Director of ASH Ben Youden said using slang terms is a common method of avoiding detection.
"Facebook uses algorithms which stop you from selling anything associated with tobacco, so cigarettes, tobacco. But it's often not sophisticated enough to pick up some of the colloquial terms," he said.
He said these types of sales are increasing.
"Even within my own neighbourhood, I can find seven or eight different sources within about five minutes," he said.
Youden said relative to household income, cigarettes in New Zealand cost more than anywhere in the world.
He'd like to see the government do more work on promoting "constructive" alternatives like vaping.
"We really need to see the government put much more into actually supporting people to manage withdrawal, and into communities to supporting people to be smokefree so that as the legitimate supply is reduced it is not replaced with illegitimate supply."
We asked experts at Customs to inspect the products Newshub purchased.
Chief Customs officer with the fraud and prohibited goods team Nigel Barnes told Newshub "on the face of it" the product was being sold illegally, as it was unlikely excise tax had been paid.
"The packaging is simply a plastic bag.
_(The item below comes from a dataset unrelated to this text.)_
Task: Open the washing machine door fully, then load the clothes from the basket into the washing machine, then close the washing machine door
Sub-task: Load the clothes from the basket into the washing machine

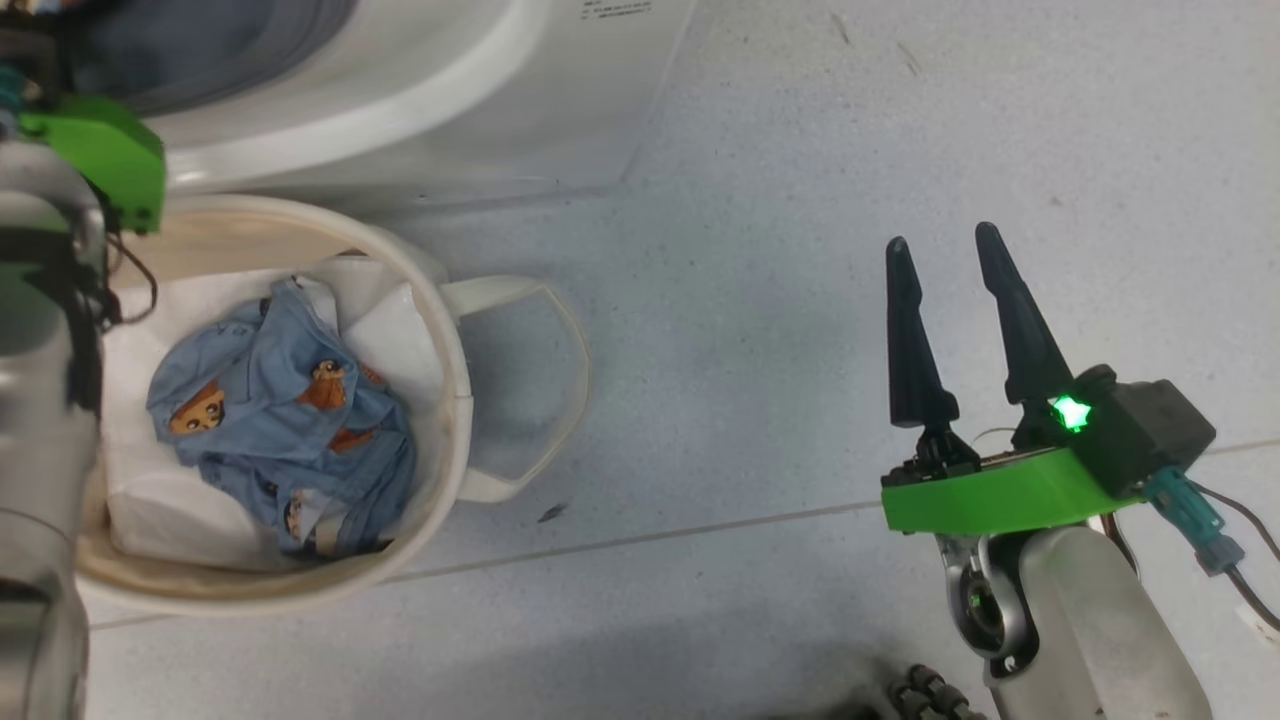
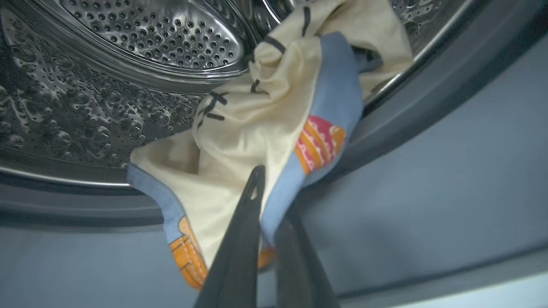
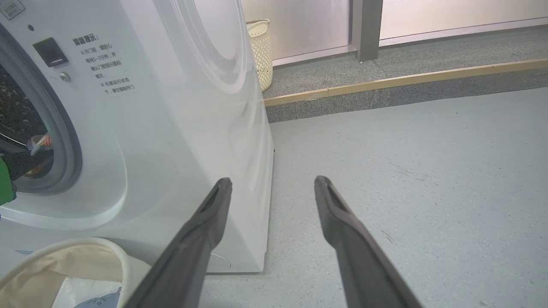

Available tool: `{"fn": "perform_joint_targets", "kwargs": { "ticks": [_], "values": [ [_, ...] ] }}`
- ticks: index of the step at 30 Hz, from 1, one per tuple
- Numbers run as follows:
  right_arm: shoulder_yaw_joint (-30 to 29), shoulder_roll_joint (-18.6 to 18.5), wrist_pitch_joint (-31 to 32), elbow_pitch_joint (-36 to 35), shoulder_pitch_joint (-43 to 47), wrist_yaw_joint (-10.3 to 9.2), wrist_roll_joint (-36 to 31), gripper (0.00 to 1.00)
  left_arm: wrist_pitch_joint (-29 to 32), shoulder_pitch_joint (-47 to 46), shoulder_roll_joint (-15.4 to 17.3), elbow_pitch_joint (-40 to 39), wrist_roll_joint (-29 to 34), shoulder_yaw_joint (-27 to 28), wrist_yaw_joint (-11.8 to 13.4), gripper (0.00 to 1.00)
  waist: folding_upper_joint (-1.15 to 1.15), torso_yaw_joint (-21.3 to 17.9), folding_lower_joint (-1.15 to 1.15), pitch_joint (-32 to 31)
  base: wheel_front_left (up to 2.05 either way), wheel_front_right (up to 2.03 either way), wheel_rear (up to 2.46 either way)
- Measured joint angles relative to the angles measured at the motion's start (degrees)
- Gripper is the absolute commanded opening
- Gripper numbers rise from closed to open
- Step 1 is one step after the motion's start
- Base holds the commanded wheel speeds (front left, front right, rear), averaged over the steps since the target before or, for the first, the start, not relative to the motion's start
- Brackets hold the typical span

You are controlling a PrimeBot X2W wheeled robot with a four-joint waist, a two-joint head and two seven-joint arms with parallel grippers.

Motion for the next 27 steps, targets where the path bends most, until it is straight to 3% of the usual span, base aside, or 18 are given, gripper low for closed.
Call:
{"fn": "perform_joint_targets", "kwargs": {
  "ticks": [9, 15, 21, 24, 25, 27],
  "values": [
    [0.1, 0.0, 0.0, -1.2, -0.4, 0.0, 0.0, 1.0, 0.0, -9.3, 2.8, -4.0, -2.3, 1.5, -0.4, 0.0, 0.0, -0.7, 0.0, 3.5, 0.0, 0.0, 0.0],
    [0.3, 0.0, 0.0, -1.9, -1.7, 0.0, 0.0, 1.0, 0.0, -15.0, 3.3, -8.4, -2.4, 1.2, 0.6, 0.0, 0.0, -1.2, 0.0, 6.5, 0.0, 0.0, 0.0],
    [0.7, 0.0, 0.0, -2.4, -2.5, 0.0, -0.1, 1.0, 0.0, -20.0, 3.3, -3.5, -2.9, 1.2, 2.1, 0.0, 0.0, -1.5, 0.0, 10.2, 0.0, 0.0, 0.0],
    [0.6, 0.0, 0.0, -2.5, -2.5, 0.0, -0.1, 1.0, 0.0, -21.2, 2.9, 0.3, -3.7, 1.3, 1.2, 0.0, 0.0, -1.7, 0.01, 11.0, 0.0, 0.0, 0.0],
    [0.5, 0.0, 0.0, -2.5, -2.5, 0.0, -0.2, 1.0, 0.0, -21.1, 2.8, 1.3, -4.2, 1.5, 1.1, 1.0, 0.0, -1.6, 0.0, 11.0, 0.0, 0.0, 0.0],
    [0.4, 0.0, 0.0, -2.5, -2.5, 0.0, -0.5, 1.0, 0.0, -21.1, 2.7, 1.9, -4.7, 1.6, 1.1, 1.0, 0.0, -1.4, 0.0, 10.9, 0.0, 0.0, 0.0]
  ]
}}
There are no health warnings or anything on it and that's often a red flag that you're dealing with illicit tobacco."
The Health Ministry told Newshub: "The example you are providing does not comply with the requirements in several ways, and we are concerned to see that."
But of more concern is organised crime groups. Gangs predominantly in southeast Asia are targeting New Zealand with illegal tobacco.
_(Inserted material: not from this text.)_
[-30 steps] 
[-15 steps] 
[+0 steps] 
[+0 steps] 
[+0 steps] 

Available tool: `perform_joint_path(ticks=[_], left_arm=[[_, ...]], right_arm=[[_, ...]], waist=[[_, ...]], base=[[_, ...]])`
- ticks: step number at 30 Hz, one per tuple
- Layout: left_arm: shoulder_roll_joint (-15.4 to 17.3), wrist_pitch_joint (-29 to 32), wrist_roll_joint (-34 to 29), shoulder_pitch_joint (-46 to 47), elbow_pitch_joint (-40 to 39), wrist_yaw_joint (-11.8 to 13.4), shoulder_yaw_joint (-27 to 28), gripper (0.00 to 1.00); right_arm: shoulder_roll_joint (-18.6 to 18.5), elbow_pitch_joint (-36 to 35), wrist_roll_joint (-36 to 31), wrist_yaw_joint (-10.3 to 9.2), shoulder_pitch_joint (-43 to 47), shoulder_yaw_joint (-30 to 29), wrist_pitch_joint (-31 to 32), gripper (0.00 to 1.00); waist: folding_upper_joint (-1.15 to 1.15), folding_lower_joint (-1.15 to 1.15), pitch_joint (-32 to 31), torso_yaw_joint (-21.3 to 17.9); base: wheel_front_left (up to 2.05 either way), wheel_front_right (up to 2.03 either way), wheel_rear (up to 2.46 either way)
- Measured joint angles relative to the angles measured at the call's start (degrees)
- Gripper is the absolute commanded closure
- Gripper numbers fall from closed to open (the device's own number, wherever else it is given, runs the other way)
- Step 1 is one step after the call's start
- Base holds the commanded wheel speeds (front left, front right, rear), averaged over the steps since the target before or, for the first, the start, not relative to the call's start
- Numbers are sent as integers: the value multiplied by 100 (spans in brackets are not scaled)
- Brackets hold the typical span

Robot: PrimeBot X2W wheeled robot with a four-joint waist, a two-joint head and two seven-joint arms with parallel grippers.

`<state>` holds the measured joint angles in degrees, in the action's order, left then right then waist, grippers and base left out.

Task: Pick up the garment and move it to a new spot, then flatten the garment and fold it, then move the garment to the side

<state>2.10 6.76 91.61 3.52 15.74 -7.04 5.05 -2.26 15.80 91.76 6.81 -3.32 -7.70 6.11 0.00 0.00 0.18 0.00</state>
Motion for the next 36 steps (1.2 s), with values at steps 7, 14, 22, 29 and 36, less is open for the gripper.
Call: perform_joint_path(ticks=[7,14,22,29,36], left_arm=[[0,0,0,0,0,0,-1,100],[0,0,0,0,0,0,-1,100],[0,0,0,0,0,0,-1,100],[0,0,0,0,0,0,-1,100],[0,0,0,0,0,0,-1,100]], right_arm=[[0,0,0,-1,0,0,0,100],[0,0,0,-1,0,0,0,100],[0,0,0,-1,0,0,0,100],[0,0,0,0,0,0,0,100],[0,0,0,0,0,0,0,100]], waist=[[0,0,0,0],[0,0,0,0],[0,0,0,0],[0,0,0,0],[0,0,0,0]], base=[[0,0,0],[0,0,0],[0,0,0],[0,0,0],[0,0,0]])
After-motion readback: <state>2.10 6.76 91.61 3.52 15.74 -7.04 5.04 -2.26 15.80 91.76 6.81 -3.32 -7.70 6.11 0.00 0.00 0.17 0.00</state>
Since 2021, 47 percent of illegal seizures made by Customs have originated in China.
Customs investigations manager Cam Moore told Newshub it's an "emerging crime genre for us".
"I think we're looking at about a dollar per cigarette. So 1 million cigarettes, $1 million."
It's big money. In 2018, in an operation called 'Whitehorn', Customs found $4 million in cash - all linked to illegal tobacco sales.
Moore said there are also parallels to the sophistication seen with smuggling meth, with international criminals setting up fake companies.
"They might call it Mike Morrah's Building Supplies. They will then bring in an import, a consignment of goods that might at face value be building supplies. But within that they will conceal illegal products such as tobacco."
Customs is also seizing more commercial equipment like cigarette rolling and canning machines.
The Customs fraud team focuses on anything from falsification of documents, to bank cards and alcohol excise fraud. But illegal tobacco dominates and now comprises around 80 percent of their work.
A new dedicated Customs tobacco investigation team will be operational next year - key to combating a crime that threatens our Smokefree 2025 ambitions.